Особенно понравилась, но и наиболее возмутила его "Деревня" Бунина.
- В печёнки въелась, - сознался он, усмехаясь. - Написал "Суходол", пропел панихиду дворянству, опомнился - "Деревню" написал. Вышло так: мы, дворяне, плохи, ну, а вы - ещё хуже. Отомстил нашим за своих.
Он читал на память почти целые страницы, читал всегда вполголоса и медленно, прислушиваясь к суховатому и строгому звучанию слов бунинской речи. Прочитает и, помолчав, скажет:
- Просто как! А за сердце берет...
Особенно восхищался он рассказом "Захар Воробьёв".
- Это - на сто лет! - говорил он. - Революцию сделаем, республика будет, а рассказ этот не выдохнется, в школах будут читать, чтоб дети знали, до чего просто при царях хорошие мужики погибали.
Лично Бунина он не любил. Он, даже и захмелев, относился к людям сдержанно, высказывая свои антипатии и симпатии очень редко, скупо, в двух-трёх осторожных словах. Я не помню, чтоб он о Бунине как о человеке говорил худо или хорошо. Он просто замалчивал существование Бунина как человека и даже как будто прятался от него. Только однажды, после какой-то встречи и беседы с Буниным, сказал:
- Он, конечно, считает мужиков неизлечимыми уродами. Мы для него Азия, на четвереньках живём. Попробовал бы, помог мужику встать на задние ноги! А он, вместо того, о прошлом дворянстве скучает.
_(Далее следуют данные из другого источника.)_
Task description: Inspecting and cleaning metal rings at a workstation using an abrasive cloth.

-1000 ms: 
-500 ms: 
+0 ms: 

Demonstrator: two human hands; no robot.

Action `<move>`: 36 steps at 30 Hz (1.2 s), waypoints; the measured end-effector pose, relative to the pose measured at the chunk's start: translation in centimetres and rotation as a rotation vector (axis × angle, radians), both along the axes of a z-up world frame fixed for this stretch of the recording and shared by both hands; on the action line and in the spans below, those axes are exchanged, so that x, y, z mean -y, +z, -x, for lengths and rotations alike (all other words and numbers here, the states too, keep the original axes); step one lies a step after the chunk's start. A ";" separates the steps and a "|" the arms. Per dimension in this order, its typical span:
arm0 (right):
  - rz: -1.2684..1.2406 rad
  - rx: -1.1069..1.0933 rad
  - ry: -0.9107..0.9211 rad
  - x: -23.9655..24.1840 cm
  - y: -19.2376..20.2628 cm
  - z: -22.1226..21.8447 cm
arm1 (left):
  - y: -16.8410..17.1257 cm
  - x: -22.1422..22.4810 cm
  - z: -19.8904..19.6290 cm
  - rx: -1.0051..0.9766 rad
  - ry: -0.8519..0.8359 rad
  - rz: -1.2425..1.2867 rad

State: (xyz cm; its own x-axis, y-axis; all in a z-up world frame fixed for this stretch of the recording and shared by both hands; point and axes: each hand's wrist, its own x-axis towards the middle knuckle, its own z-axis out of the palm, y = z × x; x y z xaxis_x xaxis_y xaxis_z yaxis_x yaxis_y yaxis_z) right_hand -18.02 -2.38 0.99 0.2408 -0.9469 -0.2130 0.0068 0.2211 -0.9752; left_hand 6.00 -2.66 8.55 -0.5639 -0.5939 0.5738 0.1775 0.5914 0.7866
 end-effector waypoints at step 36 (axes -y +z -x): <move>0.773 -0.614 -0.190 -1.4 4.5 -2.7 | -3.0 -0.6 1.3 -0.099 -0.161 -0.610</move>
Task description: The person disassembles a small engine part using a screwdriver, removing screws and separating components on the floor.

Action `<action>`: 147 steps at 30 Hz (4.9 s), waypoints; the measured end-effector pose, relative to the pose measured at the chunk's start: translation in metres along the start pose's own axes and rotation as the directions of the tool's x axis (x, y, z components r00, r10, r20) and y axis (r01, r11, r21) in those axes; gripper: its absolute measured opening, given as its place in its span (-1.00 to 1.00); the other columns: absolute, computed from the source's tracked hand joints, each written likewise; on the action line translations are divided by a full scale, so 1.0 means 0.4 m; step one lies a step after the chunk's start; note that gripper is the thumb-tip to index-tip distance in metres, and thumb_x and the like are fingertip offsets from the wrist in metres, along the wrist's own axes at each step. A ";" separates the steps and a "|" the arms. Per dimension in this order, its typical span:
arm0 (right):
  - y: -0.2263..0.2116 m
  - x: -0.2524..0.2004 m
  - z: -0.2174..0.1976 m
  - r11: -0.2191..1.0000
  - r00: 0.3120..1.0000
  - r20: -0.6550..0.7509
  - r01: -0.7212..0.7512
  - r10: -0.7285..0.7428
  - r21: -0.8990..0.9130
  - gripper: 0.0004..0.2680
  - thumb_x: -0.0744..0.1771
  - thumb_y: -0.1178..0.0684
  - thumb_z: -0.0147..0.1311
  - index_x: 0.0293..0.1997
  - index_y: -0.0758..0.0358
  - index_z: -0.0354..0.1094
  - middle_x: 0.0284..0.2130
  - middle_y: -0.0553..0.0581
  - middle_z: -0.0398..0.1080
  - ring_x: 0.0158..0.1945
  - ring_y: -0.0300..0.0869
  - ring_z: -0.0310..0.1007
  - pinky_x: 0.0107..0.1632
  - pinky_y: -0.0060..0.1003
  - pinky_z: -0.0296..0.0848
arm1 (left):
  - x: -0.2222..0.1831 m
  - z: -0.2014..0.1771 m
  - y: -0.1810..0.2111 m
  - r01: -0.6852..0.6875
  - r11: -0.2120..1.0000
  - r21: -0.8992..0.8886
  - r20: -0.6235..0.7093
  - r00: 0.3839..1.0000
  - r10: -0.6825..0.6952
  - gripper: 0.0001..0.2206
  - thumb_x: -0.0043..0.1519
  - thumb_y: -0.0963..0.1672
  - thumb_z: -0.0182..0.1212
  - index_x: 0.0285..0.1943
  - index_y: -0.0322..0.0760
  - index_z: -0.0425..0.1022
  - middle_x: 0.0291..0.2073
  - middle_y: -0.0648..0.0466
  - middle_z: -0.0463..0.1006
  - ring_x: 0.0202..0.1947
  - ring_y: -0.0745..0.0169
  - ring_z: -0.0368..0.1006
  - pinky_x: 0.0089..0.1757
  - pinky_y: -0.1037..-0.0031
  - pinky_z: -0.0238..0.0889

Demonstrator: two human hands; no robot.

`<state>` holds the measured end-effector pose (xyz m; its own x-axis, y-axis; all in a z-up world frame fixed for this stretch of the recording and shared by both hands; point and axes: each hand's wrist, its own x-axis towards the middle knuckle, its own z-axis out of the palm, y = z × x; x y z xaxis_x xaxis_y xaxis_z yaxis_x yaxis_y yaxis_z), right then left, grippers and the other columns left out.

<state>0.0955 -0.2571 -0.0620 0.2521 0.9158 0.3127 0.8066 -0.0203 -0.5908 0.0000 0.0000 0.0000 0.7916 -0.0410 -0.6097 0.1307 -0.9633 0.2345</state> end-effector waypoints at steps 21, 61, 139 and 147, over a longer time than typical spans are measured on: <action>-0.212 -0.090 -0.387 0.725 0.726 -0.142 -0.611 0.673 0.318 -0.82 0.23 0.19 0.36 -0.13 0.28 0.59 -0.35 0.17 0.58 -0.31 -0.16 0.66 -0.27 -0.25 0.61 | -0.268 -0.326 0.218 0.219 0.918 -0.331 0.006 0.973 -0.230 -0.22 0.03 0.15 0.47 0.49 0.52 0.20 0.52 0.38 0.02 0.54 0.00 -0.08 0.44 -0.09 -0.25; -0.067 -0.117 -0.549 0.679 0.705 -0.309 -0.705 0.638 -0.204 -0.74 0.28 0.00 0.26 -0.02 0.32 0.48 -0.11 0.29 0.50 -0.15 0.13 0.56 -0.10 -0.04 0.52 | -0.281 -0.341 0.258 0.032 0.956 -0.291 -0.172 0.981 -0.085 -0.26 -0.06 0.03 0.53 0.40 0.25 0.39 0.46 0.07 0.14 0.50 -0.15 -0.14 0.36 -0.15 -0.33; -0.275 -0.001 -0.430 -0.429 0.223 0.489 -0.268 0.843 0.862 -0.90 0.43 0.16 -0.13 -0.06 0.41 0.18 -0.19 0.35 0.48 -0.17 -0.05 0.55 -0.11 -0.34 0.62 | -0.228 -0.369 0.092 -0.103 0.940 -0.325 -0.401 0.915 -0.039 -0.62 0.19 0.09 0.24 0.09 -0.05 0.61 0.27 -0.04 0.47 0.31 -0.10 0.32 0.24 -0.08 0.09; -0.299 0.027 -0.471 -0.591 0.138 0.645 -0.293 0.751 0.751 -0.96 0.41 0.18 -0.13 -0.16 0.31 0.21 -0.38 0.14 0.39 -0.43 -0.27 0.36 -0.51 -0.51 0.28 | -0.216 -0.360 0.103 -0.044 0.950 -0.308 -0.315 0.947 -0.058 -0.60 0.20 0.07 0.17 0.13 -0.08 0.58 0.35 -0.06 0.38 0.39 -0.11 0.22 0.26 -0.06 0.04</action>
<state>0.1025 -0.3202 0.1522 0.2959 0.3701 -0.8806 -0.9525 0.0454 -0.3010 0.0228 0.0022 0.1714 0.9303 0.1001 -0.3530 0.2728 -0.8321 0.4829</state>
И, взяв с полки "Суходол", он прочитал:
- "Многие из соплеменников наших, как и мы, знатны и древни родом. Имена наши поминают хроники: предки наши были стольниками, и воеводами, и "мужами именитыми", ближайшими сподвижниками, даже родичами царей. И, называйся они рыцарями, родись мы западнее, как бы твёрдо говорили мы о них, как долго ещё держались бы! Не мог бы потомок рыцарей сказать, что за полвека почти исчезло с лица земли целое сословие, что столько нас выродилось, сошло с ума, наложило руки на себя или было убито, спилось, опустилось и просто потерялось где-то - бесцельно и бесплодно! Не мог бы он признаться, как признаюсь я, что не имеем мы ни даже малейшего точного представления о жизни не только предков наших, но и прадедов, что с каждым днём всё труднее становится нам воображать даже то, что было полвека тому назад".
- Слышите? А как раз полвека-то назад - крепостное право было.